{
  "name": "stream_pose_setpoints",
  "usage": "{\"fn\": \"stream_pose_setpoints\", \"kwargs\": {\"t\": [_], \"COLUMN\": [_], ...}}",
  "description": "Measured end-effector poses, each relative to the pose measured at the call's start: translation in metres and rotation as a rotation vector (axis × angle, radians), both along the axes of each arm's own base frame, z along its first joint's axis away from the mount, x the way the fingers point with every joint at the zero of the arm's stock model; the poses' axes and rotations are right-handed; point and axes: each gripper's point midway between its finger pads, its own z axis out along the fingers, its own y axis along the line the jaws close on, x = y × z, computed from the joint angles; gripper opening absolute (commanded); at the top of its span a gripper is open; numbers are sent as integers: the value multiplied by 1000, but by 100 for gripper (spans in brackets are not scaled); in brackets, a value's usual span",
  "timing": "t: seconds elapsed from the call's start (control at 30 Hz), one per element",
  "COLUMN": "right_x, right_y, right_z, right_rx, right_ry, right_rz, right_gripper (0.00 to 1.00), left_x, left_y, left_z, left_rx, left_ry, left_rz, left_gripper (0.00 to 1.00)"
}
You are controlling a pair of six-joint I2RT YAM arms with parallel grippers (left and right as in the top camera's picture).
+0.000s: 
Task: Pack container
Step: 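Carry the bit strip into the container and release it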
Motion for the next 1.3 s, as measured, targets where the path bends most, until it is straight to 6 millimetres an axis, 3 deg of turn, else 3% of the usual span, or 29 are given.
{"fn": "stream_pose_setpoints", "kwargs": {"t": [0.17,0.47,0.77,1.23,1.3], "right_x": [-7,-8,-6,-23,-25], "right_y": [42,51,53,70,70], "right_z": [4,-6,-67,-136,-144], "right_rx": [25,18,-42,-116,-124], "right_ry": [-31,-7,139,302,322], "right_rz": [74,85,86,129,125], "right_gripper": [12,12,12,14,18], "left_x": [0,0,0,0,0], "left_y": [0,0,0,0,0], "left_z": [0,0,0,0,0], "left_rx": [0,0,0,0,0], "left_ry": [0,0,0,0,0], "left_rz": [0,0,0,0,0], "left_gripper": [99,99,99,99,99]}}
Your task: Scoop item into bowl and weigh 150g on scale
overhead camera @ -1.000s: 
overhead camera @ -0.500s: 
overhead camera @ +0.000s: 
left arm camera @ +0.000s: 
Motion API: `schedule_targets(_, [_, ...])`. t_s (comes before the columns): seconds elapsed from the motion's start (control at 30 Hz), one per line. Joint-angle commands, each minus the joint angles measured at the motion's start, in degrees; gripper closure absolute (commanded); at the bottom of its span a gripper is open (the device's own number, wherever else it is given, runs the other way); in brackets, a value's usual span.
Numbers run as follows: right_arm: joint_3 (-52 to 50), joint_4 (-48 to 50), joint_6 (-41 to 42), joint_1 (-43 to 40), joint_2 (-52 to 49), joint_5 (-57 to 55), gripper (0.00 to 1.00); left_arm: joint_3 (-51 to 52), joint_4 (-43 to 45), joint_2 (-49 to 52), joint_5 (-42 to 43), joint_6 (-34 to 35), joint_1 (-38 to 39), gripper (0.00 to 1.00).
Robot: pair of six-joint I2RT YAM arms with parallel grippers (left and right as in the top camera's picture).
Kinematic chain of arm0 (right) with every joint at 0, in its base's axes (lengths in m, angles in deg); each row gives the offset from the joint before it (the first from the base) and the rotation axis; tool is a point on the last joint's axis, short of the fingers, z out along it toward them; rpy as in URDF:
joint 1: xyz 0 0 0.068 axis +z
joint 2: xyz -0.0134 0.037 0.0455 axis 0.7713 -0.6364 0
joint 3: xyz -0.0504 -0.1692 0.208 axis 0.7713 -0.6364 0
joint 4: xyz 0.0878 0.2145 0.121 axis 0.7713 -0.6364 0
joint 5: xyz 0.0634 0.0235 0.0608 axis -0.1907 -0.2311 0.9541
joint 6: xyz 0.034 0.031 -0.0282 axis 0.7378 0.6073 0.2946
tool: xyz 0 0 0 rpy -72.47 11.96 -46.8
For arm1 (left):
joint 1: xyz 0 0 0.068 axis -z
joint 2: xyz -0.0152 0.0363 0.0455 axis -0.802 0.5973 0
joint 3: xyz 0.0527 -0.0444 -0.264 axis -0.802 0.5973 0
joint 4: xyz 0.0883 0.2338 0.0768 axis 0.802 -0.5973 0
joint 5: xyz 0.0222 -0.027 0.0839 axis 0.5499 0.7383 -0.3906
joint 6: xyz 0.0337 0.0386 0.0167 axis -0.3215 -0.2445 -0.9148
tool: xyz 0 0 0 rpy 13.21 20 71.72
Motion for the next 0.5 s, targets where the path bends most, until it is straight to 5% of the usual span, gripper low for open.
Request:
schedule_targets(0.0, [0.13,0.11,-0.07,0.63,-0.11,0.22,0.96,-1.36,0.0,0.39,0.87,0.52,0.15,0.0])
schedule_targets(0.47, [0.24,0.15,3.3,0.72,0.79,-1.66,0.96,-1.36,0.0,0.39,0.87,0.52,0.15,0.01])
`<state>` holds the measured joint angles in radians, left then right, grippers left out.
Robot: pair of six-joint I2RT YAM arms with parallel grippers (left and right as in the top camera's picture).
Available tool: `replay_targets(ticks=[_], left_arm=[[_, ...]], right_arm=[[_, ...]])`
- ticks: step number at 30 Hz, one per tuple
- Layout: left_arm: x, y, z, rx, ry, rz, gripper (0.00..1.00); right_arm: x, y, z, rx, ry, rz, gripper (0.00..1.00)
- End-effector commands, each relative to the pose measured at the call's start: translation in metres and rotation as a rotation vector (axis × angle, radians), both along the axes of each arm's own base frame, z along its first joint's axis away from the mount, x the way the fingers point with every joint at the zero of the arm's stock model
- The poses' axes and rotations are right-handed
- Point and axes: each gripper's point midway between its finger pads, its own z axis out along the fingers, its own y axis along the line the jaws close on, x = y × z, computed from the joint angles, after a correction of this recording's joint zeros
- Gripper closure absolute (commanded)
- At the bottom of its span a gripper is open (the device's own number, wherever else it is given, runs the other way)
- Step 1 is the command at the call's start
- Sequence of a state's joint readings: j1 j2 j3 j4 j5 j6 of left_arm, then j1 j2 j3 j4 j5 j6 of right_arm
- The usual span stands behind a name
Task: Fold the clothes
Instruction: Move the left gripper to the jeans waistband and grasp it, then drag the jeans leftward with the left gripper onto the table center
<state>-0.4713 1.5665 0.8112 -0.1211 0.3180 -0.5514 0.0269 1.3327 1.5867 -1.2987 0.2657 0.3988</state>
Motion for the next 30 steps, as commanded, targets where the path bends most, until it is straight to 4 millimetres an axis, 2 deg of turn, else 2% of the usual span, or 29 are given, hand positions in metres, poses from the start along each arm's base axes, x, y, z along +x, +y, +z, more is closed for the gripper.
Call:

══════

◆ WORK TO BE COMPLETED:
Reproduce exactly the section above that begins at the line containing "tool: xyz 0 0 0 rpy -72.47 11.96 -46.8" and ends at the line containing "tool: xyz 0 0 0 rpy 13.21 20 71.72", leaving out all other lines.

◆ RESULT FOR THIS EXERCISE:
tool: xyz 0 0 0 rpy -72.47 11.96 -46.8
For arm1 (left):
joint 1: xyz 0 0 0.068 axis -z
joint 2: xyz -0.0152 0.0363 0.0455 axis -0.802 0.5973 0
joint 3: xyz 0.0527 -0.0444 -0.264 axis -0.802 0.5973 0
joint 4: xyz 0.0883 0.2338 0.0768 axis 0.802 -0.5973 0
joint 5: xyz 0.0222 -0.027 0.0839 axis 0.5499 0.7383 -0.3906
joint 6: xyz 0.0337 0.0386 0.0167 axis -0.3215 -0.2445 -0.9148
tool: xyz 0 0 0 rpy 13.21 20 71.72

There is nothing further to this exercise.